For more information about the conference, visit http://www.willamettewriters.com/wwc/3/
For more information about the conference, visit http://www.willamettewriters.com/wwc/3/
The Other D Word
by Molly Best Tinsley
Asked what they consider their
greatest writing challenge, my workshop participants always cite discipline: if inspiration doesn’t find its way to
paper or disk, it must be due to a lack of discipline.
But try inverting this
diagnosis: what if the obstacle to
writing is too much discipline?
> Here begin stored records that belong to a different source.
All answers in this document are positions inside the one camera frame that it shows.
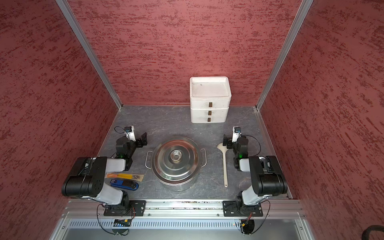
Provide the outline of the steel pot lid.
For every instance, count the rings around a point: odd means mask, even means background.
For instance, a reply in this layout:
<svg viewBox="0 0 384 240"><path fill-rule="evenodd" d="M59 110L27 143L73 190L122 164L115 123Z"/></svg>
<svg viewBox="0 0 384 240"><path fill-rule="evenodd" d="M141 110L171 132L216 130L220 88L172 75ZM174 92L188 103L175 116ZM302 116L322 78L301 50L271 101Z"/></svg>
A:
<svg viewBox="0 0 384 240"><path fill-rule="evenodd" d="M203 166L201 150L186 137L174 137L161 143L153 151L150 161L154 176L169 186L192 181Z"/></svg>

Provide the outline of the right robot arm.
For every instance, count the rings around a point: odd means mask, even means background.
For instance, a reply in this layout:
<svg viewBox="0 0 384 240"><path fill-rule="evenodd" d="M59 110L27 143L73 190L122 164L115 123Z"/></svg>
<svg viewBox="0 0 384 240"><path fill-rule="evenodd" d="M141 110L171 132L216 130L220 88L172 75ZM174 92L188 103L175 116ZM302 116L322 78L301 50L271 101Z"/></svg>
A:
<svg viewBox="0 0 384 240"><path fill-rule="evenodd" d="M284 195L288 192L288 184L276 156L250 156L249 139L240 133L232 137L223 137L219 144L225 150L234 152L234 167L239 172L250 173L251 186L242 191L236 200L240 209L245 206L256 206L270 197Z"/></svg>

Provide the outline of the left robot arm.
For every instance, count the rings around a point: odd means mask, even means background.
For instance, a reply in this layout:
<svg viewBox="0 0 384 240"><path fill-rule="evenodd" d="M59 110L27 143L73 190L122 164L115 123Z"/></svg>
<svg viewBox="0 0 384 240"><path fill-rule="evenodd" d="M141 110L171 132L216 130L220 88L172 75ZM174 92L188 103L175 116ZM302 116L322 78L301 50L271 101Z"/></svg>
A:
<svg viewBox="0 0 384 240"><path fill-rule="evenodd" d="M127 193L105 184L107 174L128 171L137 148L148 144L147 133L133 139L134 132L127 132L116 141L116 156L80 157L74 163L62 185L62 195L70 198L91 199L105 206L129 207Z"/></svg>

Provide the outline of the stainless steel pot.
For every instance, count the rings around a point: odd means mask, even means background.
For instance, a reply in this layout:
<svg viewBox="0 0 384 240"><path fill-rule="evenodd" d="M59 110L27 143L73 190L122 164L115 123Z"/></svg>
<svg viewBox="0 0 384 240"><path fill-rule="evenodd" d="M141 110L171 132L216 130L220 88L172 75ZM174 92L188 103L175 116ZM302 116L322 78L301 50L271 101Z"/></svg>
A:
<svg viewBox="0 0 384 240"><path fill-rule="evenodd" d="M148 151L145 159L145 167L165 188L174 192L191 188L198 180L201 168L206 165L205 149L188 150L186 147Z"/></svg>

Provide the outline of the white three-drawer box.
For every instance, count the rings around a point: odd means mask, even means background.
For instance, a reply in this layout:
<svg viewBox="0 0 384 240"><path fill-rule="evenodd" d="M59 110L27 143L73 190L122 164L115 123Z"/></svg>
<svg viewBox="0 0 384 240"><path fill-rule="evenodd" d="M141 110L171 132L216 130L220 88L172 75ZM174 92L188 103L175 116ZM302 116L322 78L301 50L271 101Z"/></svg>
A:
<svg viewBox="0 0 384 240"><path fill-rule="evenodd" d="M194 124L224 123L232 98L227 77L191 77L190 112Z"/></svg>

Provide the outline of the left corner aluminium profile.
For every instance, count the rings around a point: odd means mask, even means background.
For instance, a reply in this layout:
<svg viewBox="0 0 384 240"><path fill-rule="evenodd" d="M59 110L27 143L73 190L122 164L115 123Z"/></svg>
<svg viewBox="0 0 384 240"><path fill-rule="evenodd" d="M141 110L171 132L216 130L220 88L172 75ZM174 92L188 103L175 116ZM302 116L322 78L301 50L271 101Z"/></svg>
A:
<svg viewBox="0 0 384 240"><path fill-rule="evenodd" d="M65 19L69 23L71 29L73 30L75 36L77 37L78 41L80 42L81 46L83 47L84 51L86 52L89 60L91 61L93 67L95 68L96 72L98 73L99 77L101 78L104 86L106 87L108 93L110 94L111 98L115 102L118 110L120 111L123 108L123 103L121 99L119 98L117 92L115 91L111 81L109 80L102 64L100 63L95 51L93 50L91 44L89 43L84 31L82 30L78 20L76 19L68 1L65 0L56 0L56 3L58 4L61 12L63 13Z"/></svg>

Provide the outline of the corner aluminium profile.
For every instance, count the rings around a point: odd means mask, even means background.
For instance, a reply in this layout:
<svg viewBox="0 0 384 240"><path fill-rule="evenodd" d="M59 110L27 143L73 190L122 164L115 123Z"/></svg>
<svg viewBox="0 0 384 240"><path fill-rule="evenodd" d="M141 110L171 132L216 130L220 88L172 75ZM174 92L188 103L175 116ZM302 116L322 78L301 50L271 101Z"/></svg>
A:
<svg viewBox="0 0 384 240"><path fill-rule="evenodd" d="M278 76L279 74L279 71L281 69L281 67L283 66L283 63L295 41L295 38L313 4L313 0L303 0L300 4L300 7L298 9L298 12L293 20L293 23L289 29L289 32L286 36L286 39L282 45L282 48L279 52L279 55L277 57L277 60L272 68L272 71L268 77L268 80L266 82L266 85L265 87L263 88L263 91L257 101L257 104L256 104L256 109L258 112L261 111L262 109L262 106L263 106L263 103L265 102L266 98L267 98L267 95L269 93L269 91L271 90L275 80L276 80L276 77Z"/></svg>
<svg viewBox="0 0 384 240"><path fill-rule="evenodd" d="M123 108L123 103L121 99L119 98L117 92L115 91L111 81L109 80L102 64L100 63L95 51L93 50L91 44L89 43L84 31L82 30L78 20L76 19L68 1L65 0L56 0L56 3L58 4L61 12L63 13L65 19L69 23L71 29L73 30L75 36L77 37L78 41L80 42L81 46L83 47L84 51L86 52L89 60L91 61L93 67L95 68L96 72L98 73L99 77L101 78L104 86L106 87L108 93L110 94L111 98L115 102L118 110L120 111Z"/></svg>

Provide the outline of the right corner aluminium profile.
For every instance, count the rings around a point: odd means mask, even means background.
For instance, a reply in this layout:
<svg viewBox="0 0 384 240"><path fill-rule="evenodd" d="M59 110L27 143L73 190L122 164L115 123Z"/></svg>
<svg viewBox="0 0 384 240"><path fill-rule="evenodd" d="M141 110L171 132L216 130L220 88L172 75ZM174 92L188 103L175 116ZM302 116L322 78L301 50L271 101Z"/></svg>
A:
<svg viewBox="0 0 384 240"><path fill-rule="evenodd" d="M313 0L303 0L300 4L300 7L298 9L298 12L293 20L293 23L289 29L289 32L286 36L286 39L282 45L282 48L279 52L279 55L277 57L277 60L272 68L272 71L268 77L268 80L266 82L266 85L265 87L263 88L263 91L257 101L257 104L256 104L256 109L258 112L261 111L262 109L262 106L263 106L263 103L265 102L266 98L267 98L267 95L269 93L269 91L271 90L275 80L276 80L276 77L278 76L279 74L279 71L281 69L281 67L283 66L283 63L295 41L295 38L313 4Z"/></svg>

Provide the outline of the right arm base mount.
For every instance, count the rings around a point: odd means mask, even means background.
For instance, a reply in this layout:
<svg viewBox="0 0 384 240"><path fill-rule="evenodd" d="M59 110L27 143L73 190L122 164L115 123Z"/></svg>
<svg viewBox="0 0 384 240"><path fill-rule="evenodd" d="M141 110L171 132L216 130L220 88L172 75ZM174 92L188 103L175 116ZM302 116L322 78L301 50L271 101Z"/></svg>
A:
<svg viewBox="0 0 384 240"><path fill-rule="evenodd" d="M247 206L238 201L223 201L225 217L262 217L263 210L260 204Z"/></svg>

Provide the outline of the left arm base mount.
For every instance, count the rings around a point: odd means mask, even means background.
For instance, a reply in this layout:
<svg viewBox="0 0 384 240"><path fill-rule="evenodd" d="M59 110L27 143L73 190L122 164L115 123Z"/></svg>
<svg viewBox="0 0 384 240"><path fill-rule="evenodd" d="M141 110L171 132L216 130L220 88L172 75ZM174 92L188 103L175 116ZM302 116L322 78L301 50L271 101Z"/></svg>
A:
<svg viewBox="0 0 384 240"><path fill-rule="evenodd" d="M127 205L120 203L119 205L106 206L104 210L105 217L142 217L146 208L146 201L133 200Z"/></svg>

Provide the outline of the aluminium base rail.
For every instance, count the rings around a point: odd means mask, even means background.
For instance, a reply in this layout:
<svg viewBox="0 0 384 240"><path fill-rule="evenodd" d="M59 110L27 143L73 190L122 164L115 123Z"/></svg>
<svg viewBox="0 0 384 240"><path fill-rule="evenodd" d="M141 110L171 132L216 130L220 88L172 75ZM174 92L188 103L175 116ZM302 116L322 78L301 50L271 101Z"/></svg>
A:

Isn’t it
discipline that compels us to do almost anything else instead: mow the grass, organize some piece of
household or office entropy, honor to-do lists, and tightly schedule our
time? And if we do manage to set aside
all the discipline that facilitates our daily lives, we come up against the
discipline we’ve learned to associate with writing: correct spelling and grammar, topic sentences
and thesis statements, strictly defined assignments, all of which squeeze the
air right out of the creative process.
The next time you find yourself not
writing, think about setting aside all the discipline that’s getting in the
way. Get comfortable with your favorite
beverage, writing implement, clipboard, and allow yourself to waste time. Daydream.
Accept whatever comes to mind—a memory, an image, a what if. Record it in your messiest handwriting, on
the diagonal, or sideways, across the lines.
Forget logical connections; don’t worry about filling in gaps. Let yourself enter the undisciplined unknown.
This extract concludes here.